[Data extracted from a collection]
━━━━━━━━━━━━━━━━

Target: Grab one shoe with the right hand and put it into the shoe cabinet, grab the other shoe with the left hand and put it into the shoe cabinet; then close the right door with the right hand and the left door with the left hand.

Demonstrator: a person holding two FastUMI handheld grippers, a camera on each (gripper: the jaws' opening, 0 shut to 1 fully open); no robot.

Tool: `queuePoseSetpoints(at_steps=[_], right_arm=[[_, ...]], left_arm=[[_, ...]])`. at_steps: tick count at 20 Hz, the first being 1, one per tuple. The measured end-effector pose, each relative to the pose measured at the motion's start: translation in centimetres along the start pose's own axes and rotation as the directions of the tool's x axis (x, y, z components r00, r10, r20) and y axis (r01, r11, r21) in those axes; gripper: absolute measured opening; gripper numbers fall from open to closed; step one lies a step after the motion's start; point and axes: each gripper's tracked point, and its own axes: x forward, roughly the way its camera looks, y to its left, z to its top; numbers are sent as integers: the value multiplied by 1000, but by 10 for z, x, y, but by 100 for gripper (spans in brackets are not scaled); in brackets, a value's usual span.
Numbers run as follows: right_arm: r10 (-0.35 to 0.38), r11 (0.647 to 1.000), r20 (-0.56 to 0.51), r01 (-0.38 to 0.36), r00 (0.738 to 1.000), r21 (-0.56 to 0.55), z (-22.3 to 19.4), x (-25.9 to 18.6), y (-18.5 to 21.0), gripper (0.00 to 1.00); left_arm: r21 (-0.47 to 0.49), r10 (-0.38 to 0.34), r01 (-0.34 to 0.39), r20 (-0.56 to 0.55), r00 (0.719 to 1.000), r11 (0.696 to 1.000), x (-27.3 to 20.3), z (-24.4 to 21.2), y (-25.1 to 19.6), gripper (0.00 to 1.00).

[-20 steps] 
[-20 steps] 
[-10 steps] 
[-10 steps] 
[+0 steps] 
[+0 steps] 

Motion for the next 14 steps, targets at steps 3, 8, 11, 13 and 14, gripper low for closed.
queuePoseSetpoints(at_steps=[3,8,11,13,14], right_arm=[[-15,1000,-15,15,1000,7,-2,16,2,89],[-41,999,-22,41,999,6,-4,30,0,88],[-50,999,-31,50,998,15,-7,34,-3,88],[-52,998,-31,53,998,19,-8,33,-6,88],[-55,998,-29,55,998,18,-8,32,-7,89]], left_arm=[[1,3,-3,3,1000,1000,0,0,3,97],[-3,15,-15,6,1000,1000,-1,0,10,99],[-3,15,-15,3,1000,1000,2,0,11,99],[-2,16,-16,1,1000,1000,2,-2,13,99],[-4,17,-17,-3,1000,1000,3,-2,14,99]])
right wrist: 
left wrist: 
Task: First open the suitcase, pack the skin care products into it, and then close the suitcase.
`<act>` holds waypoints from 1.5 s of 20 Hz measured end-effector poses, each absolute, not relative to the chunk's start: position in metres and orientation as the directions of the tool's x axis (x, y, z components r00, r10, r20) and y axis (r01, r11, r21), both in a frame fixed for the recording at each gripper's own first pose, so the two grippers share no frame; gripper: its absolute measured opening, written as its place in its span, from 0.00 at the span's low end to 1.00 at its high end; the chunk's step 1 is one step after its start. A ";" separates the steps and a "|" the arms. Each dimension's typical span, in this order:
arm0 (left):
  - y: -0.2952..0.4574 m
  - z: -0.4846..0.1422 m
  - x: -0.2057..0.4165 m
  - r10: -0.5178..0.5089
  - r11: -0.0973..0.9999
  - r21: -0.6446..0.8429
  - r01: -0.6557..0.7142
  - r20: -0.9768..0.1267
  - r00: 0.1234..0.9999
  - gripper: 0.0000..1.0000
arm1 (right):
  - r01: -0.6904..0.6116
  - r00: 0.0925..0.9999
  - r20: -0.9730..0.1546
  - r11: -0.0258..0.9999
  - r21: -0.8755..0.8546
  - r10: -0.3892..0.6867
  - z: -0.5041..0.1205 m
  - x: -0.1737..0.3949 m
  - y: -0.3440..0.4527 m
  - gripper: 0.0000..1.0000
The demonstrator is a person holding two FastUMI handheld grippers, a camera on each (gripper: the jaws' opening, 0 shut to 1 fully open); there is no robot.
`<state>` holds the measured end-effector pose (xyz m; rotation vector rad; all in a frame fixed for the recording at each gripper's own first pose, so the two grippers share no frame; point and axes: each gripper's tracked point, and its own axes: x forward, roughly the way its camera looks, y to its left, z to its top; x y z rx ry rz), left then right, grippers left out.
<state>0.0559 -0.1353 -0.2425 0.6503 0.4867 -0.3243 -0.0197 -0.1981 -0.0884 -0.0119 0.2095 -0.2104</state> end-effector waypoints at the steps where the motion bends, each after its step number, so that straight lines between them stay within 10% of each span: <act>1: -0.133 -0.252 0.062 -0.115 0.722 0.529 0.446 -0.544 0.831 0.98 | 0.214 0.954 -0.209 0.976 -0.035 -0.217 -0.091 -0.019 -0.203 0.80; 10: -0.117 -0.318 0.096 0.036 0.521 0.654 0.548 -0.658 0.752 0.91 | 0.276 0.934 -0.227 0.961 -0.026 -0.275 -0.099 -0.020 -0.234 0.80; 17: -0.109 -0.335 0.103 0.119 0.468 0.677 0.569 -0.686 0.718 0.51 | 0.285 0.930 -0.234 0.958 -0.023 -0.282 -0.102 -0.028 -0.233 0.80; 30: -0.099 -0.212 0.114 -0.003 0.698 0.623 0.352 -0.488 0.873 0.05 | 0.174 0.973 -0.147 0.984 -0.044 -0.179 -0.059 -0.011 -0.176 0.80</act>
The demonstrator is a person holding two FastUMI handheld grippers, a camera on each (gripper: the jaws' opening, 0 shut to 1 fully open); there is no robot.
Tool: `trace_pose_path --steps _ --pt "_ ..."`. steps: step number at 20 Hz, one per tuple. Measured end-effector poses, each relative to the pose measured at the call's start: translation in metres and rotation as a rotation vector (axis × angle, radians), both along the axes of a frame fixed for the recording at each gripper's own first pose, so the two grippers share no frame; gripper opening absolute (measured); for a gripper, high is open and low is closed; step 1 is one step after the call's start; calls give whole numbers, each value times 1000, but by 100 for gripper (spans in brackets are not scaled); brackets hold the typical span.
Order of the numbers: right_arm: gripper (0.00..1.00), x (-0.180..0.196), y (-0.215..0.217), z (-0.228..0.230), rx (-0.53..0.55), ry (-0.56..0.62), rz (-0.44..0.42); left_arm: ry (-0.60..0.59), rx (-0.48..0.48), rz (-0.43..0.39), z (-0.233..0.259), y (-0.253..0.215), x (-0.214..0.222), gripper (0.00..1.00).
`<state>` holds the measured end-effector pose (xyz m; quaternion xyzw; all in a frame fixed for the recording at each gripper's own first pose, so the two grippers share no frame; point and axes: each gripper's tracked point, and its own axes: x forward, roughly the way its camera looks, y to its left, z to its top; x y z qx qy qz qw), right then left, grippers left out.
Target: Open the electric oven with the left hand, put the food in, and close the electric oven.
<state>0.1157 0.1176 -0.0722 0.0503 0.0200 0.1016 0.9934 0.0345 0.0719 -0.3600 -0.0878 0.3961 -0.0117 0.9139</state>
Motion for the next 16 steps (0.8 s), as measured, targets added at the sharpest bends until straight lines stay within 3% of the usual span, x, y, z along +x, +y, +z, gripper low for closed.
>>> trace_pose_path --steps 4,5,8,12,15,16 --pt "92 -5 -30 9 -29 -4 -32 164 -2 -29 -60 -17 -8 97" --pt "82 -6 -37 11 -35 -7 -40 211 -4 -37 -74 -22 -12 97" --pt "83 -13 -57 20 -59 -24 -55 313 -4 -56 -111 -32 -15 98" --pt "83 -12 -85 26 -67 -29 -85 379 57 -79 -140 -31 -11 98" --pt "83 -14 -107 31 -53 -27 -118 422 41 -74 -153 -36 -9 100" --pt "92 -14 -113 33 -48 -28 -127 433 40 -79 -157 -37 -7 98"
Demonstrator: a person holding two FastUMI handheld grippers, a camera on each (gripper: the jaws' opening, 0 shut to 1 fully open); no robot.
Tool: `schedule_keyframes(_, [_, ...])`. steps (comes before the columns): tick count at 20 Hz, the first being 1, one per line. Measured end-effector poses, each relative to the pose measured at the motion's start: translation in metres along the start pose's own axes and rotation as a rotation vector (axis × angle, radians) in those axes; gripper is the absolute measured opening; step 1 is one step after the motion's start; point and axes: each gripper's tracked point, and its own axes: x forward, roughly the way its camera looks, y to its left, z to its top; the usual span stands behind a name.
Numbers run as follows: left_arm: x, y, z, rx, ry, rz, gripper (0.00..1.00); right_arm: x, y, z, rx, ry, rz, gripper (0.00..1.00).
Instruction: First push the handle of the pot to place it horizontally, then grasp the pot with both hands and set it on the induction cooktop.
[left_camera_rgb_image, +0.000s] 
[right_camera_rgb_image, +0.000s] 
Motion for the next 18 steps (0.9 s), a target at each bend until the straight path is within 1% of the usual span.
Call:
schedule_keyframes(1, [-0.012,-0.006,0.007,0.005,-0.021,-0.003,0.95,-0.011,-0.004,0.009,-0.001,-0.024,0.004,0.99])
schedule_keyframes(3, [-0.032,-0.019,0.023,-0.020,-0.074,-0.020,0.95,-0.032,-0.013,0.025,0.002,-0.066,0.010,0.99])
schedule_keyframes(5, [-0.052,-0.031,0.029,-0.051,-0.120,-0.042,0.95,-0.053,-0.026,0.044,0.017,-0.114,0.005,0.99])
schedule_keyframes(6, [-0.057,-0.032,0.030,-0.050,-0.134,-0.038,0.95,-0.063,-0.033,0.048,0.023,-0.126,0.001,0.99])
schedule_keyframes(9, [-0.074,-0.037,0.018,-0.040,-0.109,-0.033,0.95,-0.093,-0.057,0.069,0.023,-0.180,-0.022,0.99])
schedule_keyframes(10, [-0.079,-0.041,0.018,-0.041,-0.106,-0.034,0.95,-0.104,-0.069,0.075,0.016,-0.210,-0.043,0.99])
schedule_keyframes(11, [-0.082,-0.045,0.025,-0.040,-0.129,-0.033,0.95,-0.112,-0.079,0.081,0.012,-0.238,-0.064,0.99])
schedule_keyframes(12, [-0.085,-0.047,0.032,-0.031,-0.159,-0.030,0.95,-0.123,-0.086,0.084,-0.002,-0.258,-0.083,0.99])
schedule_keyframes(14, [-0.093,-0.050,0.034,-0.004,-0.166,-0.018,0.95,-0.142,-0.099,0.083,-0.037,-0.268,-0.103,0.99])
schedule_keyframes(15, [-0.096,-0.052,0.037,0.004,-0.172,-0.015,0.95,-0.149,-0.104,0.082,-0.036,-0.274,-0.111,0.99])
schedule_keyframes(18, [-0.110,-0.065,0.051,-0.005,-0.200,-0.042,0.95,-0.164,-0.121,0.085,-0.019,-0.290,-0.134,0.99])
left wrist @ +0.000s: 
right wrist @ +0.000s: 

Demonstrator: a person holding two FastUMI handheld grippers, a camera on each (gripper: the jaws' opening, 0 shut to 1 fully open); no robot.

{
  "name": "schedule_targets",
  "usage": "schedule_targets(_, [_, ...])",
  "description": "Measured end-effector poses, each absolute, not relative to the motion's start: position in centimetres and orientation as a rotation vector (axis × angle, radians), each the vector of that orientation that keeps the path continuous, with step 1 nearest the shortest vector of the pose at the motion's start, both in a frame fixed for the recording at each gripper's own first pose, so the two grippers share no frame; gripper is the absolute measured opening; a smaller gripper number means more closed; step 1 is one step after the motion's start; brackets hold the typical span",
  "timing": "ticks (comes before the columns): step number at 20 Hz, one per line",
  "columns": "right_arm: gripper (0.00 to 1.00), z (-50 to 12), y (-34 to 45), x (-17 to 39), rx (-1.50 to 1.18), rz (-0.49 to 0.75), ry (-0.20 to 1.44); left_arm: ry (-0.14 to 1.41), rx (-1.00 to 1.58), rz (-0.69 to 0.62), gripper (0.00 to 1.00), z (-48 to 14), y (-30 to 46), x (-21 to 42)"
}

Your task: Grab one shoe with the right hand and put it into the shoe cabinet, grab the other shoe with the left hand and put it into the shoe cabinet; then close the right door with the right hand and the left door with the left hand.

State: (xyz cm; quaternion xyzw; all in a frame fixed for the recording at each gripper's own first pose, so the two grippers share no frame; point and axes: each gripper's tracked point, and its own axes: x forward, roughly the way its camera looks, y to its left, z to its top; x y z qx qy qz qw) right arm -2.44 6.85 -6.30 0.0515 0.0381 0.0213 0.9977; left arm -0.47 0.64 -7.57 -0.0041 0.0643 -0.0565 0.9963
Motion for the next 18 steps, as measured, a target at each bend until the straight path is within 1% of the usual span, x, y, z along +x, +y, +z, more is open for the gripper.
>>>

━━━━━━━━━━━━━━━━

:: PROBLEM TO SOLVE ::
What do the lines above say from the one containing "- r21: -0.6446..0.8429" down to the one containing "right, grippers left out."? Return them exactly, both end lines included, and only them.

:: TASK ANSWER ::
  - r21: -0.6446..0.8429
  - r01: -0.6557..0.7142
  - r20: -0.9768..0.1267
  - r00: 0.1234..0.9999
  - gripper: 0.0000..1.0000
arm1 (right):
  - r01: -0.6904..0.6116
  - r00: 0.0925..0.9999
  - r20: -0.9730..0.1546
  - r11: -0.0258..0.9999
  - r21: -0.8755..0.8546
  - r10: -0.3892..0.6867
  - z: -0.5041..0.1205 m
  - x: -0.1737..0.3949 m
  - y: -0.3440..0.4527 m
  - gripper: 0.0000..1.0000
The demonstrator is a person holding two FastUMI handheld grippers, a camera on each (gripper: the jaws' opening, 0 shut to 1 fully open); there is no robot.
`<state>` holds the measured end-effector pose (xyz m; rotation vector rad; all in a frame fixed for the recording at each gripper's own first pose, so the two grippers share no frame; point and axes: each gripper's tracked point, and its own axes: x forward, roughly the way its camera looks, y to its left, z to its top; x y z rx ry rz), left then right, grippers left out.

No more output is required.